Multimodal Liveness Detection — Methods, Issues and Application

From Antispoofing Wiki

Multimodal liveness detection is a comprehensive approach, which allows detecting spoofing attacks by analyzing multiple biometric parameters at the same time.

Problem Overview

Multimodal liveness detection — as opposed to unimodal approach — is based on the principle of scanning and analyzing more than one biometric features of a person. Currently, most detection solutions focus on a single parameter: voice, iris, fingerprints, face, hand geometry etc. The concept of multimodal detection can be dated back to 2013. A study published in Psychology Today showed that people do not recognize others solely by their faces, and "non-facial cues" — such as height and build — also play a major role in identifying a person.

Multimodal liveness detection received greater interest and development upon the growing threat of the Presentation Attacks (PAs). Due to the introduction of sophisticated tools like Generative Adversarial Network, it is possible to fabricate highly realistic images, videos or clone voices for malicious intent.

Currently, many security companies offer practical solutions in multimodal detection. Most of them combine two separate liveness detection methods: face + iris, face + heart activity, face + voice, and so on. The combination of techniques makes multimodal approach more effective than unimodal. Some primary advantages of multimodal detection include:

  • Better antispooing qualities. Analyzing multiple characteristics provides a higher accuracy at detecting presentation attacks.
  • Increased fraud difficulty. Perpetrators will have to counterfeit more than one biometric parameter, increasing the cost and complexity of initiating an attack.
  • ‘Compensation’ mechanism. Multimodal detection is often equipped with fault compensation. A multimodal recognition system is designed such that it can identify a person by analyzing just one biometric feature in case some of its sensors go defunct or if an accessor occludes some traits/features with a mask, gloves, sunglasses etc. This also includes cases when some features are unavailable at all: aphasia, amputation etc.

A number of multimodal solutions are offered including cross-modal fusion, fingerprint and iris modalities etc.

Face & Voice Fusion

The idea behind this method is that joint analysis of speech signals — voice, facial expressions, tongue or lip movement — leads to a synergistic effect, which helps the human brain process audiovisual data. The method relies on fuzzy fusion technique, which employs mutual dependency models. These models, in turn, allow extracting and analyzing spatio-temporal parallels between a person's speech and their facial expressions.

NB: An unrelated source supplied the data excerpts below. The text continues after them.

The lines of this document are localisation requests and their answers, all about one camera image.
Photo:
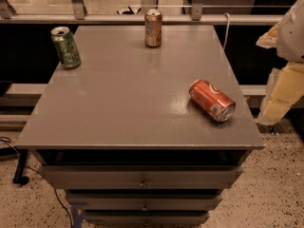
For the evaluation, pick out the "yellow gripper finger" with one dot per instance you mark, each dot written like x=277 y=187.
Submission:
x=285 y=87
x=268 y=39

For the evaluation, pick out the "red coke can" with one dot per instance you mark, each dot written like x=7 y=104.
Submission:
x=217 y=104

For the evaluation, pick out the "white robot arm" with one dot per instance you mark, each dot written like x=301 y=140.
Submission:
x=290 y=37

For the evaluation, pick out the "brown gold soda can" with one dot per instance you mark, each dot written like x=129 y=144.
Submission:
x=153 y=28

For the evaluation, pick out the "green soda can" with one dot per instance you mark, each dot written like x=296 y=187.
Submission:
x=66 y=48

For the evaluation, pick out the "top grey drawer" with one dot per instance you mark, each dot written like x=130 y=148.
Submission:
x=140 y=177

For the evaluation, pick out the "grey drawer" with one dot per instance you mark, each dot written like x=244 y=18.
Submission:
x=144 y=201
x=140 y=177
x=124 y=218

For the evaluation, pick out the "middle grey drawer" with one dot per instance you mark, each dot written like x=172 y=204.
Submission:
x=144 y=201

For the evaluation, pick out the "bottom grey drawer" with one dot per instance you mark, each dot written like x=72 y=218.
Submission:
x=124 y=218

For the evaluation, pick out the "black stand leg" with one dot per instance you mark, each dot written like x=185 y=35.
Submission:
x=19 y=178

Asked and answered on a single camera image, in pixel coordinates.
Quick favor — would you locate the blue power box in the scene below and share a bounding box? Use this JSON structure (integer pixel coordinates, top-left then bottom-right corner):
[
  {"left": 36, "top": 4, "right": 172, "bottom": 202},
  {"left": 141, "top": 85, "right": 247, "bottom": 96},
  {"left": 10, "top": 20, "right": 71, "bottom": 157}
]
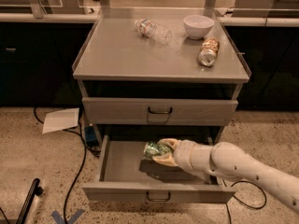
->
[{"left": 84, "top": 126, "right": 98, "bottom": 147}]

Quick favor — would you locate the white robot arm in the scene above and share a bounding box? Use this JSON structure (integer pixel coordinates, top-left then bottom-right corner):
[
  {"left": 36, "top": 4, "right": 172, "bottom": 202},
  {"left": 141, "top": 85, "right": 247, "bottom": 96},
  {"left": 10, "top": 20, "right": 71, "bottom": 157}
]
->
[{"left": 152, "top": 138, "right": 299, "bottom": 214}]

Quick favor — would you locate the brown and silver can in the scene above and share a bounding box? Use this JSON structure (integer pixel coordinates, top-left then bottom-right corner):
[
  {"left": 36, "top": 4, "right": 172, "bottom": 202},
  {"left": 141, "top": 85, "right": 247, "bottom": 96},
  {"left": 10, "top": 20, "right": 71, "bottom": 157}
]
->
[{"left": 197, "top": 38, "right": 220, "bottom": 67}]

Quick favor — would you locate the open grey middle drawer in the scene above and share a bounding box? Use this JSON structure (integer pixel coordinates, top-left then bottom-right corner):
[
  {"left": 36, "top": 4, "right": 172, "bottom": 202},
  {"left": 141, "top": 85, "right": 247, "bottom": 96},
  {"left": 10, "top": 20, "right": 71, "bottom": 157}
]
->
[{"left": 83, "top": 135, "right": 235, "bottom": 203}]

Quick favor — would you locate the white paper sheet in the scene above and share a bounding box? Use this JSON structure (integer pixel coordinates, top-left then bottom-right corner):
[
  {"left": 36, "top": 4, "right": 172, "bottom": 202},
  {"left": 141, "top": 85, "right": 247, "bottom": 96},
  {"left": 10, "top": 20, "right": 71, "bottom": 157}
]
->
[{"left": 42, "top": 108, "right": 79, "bottom": 133}]

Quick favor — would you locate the closed grey top drawer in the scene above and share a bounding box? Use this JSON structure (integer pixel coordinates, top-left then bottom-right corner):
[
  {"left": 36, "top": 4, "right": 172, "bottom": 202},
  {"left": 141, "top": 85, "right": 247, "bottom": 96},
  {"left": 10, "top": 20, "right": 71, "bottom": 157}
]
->
[{"left": 82, "top": 97, "right": 237, "bottom": 126}]

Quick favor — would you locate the dark back counter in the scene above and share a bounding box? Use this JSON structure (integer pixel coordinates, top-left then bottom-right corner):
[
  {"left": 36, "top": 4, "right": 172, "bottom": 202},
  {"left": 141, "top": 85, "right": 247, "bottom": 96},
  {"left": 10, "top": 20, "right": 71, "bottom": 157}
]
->
[{"left": 1, "top": 21, "right": 298, "bottom": 110}]

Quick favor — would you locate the blue tape cross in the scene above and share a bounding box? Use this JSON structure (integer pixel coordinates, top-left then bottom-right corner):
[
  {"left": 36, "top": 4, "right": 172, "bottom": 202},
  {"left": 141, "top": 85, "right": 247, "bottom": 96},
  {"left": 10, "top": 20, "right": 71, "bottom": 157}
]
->
[{"left": 50, "top": 208, "right": 86, "bottom": 224}]

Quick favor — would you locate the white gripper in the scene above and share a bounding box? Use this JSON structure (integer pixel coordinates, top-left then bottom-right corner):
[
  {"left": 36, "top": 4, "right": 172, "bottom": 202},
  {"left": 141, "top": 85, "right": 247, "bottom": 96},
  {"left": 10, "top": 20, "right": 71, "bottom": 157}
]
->
[{"left": 152, "top": 138, "right": 212, "bottom": 174}]

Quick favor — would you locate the black cable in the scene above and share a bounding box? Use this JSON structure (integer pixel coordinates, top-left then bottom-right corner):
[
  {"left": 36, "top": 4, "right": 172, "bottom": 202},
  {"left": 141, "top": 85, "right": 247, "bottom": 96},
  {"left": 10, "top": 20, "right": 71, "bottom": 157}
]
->
[
  {"left": 222, "top": 179, "right": 268, "bottom": 224},
  {"left": 33, "top": 106, "right": 101, "bottom": 224}
]

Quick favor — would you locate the black cable left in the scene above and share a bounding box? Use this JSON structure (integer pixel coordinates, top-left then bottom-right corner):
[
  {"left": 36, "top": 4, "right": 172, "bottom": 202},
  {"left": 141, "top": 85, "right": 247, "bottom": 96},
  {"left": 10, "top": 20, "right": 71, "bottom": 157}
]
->
[{"left": 33, "top": 106, "right": 101, "bottom": 224}]

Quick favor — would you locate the clear plastic water bottle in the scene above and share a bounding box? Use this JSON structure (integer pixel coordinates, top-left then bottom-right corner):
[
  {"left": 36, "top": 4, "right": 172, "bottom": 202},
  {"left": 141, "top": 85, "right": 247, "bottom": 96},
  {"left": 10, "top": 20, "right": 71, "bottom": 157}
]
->
[{"left": 135, "top": 19, "right": 172, "bottom": 45}]

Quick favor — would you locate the crushed green can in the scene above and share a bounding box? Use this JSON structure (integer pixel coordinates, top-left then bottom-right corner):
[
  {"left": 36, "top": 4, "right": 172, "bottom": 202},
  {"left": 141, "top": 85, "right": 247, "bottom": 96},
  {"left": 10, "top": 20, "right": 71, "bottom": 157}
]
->
[{"left": 144, "top": 142, "right": 172, "bottom": 159}]

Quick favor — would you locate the black cable right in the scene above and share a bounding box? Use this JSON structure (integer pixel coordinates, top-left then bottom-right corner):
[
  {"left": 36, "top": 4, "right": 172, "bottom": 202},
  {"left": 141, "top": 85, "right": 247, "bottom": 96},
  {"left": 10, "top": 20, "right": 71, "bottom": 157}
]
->
[{"left": 222, "top": 179, "right": 268, "bottom": 224}]

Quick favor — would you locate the black bar on floor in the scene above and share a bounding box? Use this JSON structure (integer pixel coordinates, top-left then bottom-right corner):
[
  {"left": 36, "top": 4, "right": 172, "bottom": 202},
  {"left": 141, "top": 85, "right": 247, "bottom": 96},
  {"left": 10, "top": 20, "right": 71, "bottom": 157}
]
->
[{"left": 16, "top": 178, "right": 43, "bottom": 224}]

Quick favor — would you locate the grey metal drawer cabinet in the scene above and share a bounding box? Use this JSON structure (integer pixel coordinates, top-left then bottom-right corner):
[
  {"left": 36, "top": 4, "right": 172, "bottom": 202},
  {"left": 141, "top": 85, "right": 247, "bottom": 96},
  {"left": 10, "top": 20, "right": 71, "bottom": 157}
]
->
[{"left": 72, "top": 7, "right": 252, "bottom": 185}]

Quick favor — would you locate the white bowl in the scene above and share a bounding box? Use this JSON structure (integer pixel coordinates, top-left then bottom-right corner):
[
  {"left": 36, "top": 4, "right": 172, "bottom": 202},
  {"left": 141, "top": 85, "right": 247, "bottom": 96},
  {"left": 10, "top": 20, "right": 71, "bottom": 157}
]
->
[{"left": 183, "top": 15, "right": 214, "bottom": 39}]

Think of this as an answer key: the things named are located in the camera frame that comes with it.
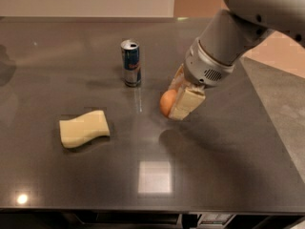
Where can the yellow sponge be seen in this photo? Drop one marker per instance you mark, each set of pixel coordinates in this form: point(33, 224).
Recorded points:
point(82, 129)

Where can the orange fruit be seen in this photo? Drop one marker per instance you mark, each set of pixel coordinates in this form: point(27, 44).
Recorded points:
point(166, 102)

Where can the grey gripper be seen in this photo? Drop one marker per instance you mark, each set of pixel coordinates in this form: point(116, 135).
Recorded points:
point(204, 68)

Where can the blue silver energy drink can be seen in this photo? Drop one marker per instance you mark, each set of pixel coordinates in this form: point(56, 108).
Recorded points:
point(131, 62)

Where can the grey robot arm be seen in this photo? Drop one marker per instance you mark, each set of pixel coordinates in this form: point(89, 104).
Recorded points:
point(243, 25)

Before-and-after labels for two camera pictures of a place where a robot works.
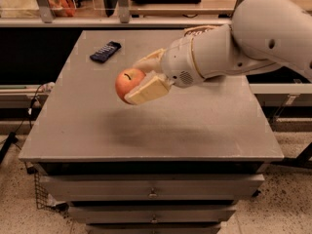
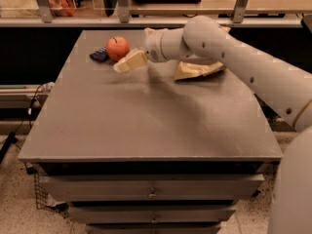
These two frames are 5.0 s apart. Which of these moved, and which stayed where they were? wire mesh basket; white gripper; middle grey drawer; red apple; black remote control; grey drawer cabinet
Moved: red apple; white gripper
Stayed: wire mesh basket; grey drawer cabinet; middle grey drawer; black remote control
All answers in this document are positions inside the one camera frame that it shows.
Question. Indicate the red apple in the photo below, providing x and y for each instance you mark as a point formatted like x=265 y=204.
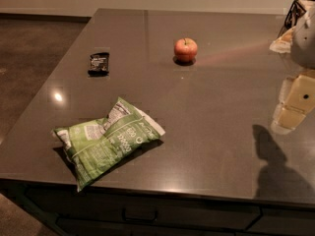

The face and voice fusion method is vastly based on phoneme & viseme correlation. Phoneme refers to the sound made by a person, while viseme represents lip movement and mouth shapes that accompany that sound. Although it should be noted that some phonemes can correlate with multiple visems: /k, ɡ, ŋ/ etc.

To extract lip motion features the kernel Canonical Correlation Analysis (kCCA) on Mel Frequency Cepstral Coefficients (MFCC) is used, meanwhile Multi Channel Gradient Model (MCGM) algorithm is employed for analyzing lip sequences. For testing of this technique, both bona fide and fake media were used including videos created from still images of people. The evaluation of fuzzy fusion revealed satisfying results: the Equal Error Rate (ERR) during the VidTIMIT test was 16.2%.

Face & Fingerprint Fusion

Face and fingerprint multimodal solutions also provide a more reliable detection result. Suggested techniques utilize 1-median filtering and bagging-based fingerprint liveness detection. 1-median filter is more "immune" to outliers and can, therefore, resist spoofing attacks more successfully. Moreover, this technique can be applied to combine points of liveness and recognition scores.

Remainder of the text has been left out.